# PROVIDED DATA
===
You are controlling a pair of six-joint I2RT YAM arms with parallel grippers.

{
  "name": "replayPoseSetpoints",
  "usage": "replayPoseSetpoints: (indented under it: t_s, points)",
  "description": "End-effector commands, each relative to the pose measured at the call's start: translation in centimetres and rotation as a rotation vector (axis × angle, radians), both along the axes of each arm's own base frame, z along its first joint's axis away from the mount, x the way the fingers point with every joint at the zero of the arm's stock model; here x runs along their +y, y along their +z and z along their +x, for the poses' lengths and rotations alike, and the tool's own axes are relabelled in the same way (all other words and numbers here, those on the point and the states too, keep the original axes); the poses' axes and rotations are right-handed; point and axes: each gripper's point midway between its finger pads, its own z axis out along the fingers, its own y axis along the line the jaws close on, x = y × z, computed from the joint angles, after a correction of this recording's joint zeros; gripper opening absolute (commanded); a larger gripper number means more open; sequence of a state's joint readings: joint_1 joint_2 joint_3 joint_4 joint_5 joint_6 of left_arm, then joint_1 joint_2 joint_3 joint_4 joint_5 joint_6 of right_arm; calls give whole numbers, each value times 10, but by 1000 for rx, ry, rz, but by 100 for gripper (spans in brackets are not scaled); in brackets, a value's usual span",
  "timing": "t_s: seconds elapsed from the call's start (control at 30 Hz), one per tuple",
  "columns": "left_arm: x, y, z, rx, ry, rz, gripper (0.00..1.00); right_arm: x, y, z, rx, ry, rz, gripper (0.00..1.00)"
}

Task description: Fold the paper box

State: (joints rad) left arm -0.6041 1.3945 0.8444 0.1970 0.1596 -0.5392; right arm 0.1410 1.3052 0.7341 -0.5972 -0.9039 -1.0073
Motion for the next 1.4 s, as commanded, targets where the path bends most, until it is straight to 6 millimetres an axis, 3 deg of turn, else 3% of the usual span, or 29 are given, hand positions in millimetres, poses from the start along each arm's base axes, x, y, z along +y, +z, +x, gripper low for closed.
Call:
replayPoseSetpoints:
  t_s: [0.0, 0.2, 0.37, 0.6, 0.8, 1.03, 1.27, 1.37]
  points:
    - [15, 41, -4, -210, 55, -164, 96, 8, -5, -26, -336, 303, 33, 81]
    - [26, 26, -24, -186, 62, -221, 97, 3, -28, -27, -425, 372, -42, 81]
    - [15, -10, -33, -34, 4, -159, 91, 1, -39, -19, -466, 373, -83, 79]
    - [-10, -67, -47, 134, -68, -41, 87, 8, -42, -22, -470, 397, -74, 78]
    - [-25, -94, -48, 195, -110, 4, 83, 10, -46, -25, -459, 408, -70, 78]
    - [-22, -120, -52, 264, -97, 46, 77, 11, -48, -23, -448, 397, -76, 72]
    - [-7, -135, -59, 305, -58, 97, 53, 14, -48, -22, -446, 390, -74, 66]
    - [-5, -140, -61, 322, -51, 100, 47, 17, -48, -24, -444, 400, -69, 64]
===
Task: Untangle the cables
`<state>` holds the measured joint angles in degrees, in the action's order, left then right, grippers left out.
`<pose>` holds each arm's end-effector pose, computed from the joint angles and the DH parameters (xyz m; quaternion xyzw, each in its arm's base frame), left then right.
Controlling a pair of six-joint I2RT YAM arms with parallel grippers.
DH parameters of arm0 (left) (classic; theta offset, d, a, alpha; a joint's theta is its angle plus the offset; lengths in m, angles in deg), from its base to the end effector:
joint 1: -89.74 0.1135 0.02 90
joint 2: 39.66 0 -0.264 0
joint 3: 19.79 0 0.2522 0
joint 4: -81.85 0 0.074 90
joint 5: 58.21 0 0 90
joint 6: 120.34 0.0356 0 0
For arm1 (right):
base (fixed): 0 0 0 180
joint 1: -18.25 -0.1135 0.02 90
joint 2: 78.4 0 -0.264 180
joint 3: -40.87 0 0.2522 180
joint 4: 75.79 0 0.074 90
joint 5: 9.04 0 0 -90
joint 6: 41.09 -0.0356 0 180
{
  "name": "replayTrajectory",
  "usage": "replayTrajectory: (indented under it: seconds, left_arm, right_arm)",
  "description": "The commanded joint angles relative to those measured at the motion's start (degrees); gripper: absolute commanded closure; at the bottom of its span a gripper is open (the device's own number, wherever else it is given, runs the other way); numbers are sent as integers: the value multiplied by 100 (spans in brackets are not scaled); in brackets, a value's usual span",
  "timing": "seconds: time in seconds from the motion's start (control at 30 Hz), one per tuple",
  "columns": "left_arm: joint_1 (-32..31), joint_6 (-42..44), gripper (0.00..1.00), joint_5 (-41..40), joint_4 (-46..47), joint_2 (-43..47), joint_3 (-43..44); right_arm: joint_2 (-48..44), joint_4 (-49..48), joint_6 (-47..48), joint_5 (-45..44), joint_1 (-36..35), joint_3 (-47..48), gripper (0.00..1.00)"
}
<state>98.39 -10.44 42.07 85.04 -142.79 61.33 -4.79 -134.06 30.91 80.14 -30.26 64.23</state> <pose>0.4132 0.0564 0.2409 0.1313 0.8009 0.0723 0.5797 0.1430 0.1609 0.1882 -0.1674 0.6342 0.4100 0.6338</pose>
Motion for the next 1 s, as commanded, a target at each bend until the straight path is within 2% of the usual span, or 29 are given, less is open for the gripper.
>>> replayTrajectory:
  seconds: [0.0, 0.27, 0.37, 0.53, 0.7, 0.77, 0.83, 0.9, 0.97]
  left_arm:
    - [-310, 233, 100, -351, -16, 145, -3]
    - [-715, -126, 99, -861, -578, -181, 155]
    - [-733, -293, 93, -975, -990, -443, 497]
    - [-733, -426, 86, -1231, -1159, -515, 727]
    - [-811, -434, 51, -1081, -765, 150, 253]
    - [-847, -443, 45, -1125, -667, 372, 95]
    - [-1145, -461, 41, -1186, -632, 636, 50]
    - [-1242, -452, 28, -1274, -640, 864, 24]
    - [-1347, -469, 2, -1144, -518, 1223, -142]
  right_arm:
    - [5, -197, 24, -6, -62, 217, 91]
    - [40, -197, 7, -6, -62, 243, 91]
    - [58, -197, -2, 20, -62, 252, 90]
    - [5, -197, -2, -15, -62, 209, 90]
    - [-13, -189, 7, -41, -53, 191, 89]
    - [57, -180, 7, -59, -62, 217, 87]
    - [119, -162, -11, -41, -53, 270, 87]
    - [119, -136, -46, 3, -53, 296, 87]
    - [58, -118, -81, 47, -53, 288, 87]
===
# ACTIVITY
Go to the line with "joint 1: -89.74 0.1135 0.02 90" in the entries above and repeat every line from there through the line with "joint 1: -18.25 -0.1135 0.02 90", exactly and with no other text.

# RESPONSE TO THE TASK
joint 1: -89.74 0.1135 0.02 90
joint 2: 39.66 0 -0.264 0
joint 3: 19.79 0 0.2522 0
joint 4: -81.85 0 0.074 90
joint 5: 58.21 0 0 90
joint 6: 120.34 0.0356 0 0
For arm1 (right):
base (fixed): 0 0 0 180
joint 1: -18.25 -0.1135 0.02 90

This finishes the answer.